Inzwischen gibt es Wing Tai-Akademien auch in Hamburg und Kiel, zudem mehrere Schulen bundesweit. Schon Kinder ab 6 Jahre können dort lernen.


Warum gerade Wing Tai, Herr Becker? „Bei anderen Kampfsportarten hat mich immer gestört, dass ich Fehler nicht 100-prozentig erklären konnte. Einen Treffer zu kassieren, ist keine Schande, bleibt aber letztendlich ein Fehler, der analysiert werden kann. Im Wing Tai bleiben keine Fragen offen.“


Zum Ende der ersten Stunde machen wir eine vereinfachte Form des Sparrings. Mir gegenüber steht Elisabeth Steffen (26), eine hübsche blonde Frau, so alt wie ich. Der Sen-Tai zeigt mit ihr, wie Wing Tai fortgeschritten aussieht. Beide tragen Boxhandschuhe. Er ist viel größer und kräftiger als sie. Aber sie wehrt alle noch so harten Schläge und Tritte ab. Wow, blitzschnell!


Ich soll nun mit Elisabeth trainieren. Nach meinem ersten Schlag lacht sie, fordert: „Komm schon, da geht noch mehr!“ Es ist merkwürdig, jemanden zu schlagen. Bud-Spencer-Hau-Drauf-Filme fand ich immer lustig, aber so eine Schelle ist nicht lustig.
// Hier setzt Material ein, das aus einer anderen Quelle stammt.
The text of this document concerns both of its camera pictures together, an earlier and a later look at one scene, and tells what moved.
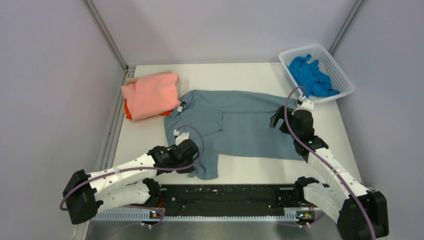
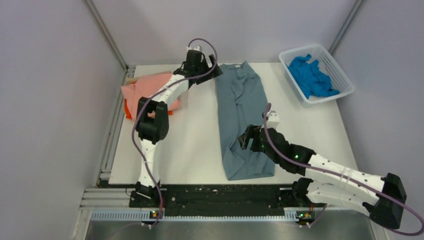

Sie tut weh, wenn man sie schlägt. Und abbekommt. 

Zwei Stunden sind um. Mein Gesicht glüht, meine Arme tun weh. Aber ich spüre eine tiefe Zufriedenheit. Ich konnte die Technik schnell umsetzen und schon ganz gut auf Schläge reagieren.


Eine Woche später. Peter Hoefs (52), Leiter der Wing Tai Schule Berlin-Mitte, ist diesmal mit von der Partie. Er ist etwas kleiner, aber genauso kräftig wie Frank Becker. Beide zeigen, was heute anliegt. Schläge und Tritte knallen auf Boxhandschuhe. Aber so hart ihre Vorübung ist – es sieht sehr elegant aus.


Die „Lehre der vier Fenster“ steht auf dem Programm. Oben, rechts, links; unten, rechts, links. Die Arme sollen sich vorher auf Höhe des Brustbeins befinden, um von dort aus alle Körperzonen schützen zu können. Jetzt schlagen wir abwechselnd auf die „Fenster“ des anderen, mit Druck, in Bewegung.


„Heute sollen reale Situationen trainiert werden“, sagt der Sen-Tai. „Wenn ihr angegriffen werdet, ist das hart. Ihr müsst wissen, wie sich das anfühlt. Auch ein bisschen Angst ist gut im Training, denn in Wahrheit ist sie auch da.“ Das werde ich gleich erfahren.


Der Sen-Tai, gefühlt doppelt so groß und schwer wie ich, ist jetzt mein Partner. Ich soll seine Schläge abwehren und ihm welche verpassen. Er wartet, und ich weiß schon jetzt: Das wird nix!


Ich schlage zu, er blockt und kontert, natürlich nicht so hart, wie er könnte, aber für mich reicht es. Allein die Situation, vor einem großen Mann zu stehen, der mich schlägt, lähmt mich. Nachdem ich die ersten Treffer kassiert habe, wache ich auf: Ich versuche, so gut wie es nur geht mitzuhalten.


Wing Tai ist sehr realitätsnah. Ich kann mir vorstellen, dass es einem zumindest die berühmte Sekunde Zeit verschafft, um sich aus dem Staub zu machen. Es wird nicht ohne Grund an einer Akademie gelehrt.


„Wing Tai ist sehr komplex, eine Wissenschaft, die aber großen Spaß macht“, gibt mir Frank Becker mit auf dem Weg. Irgendwie laufe ich jetzt etwas aufrechter.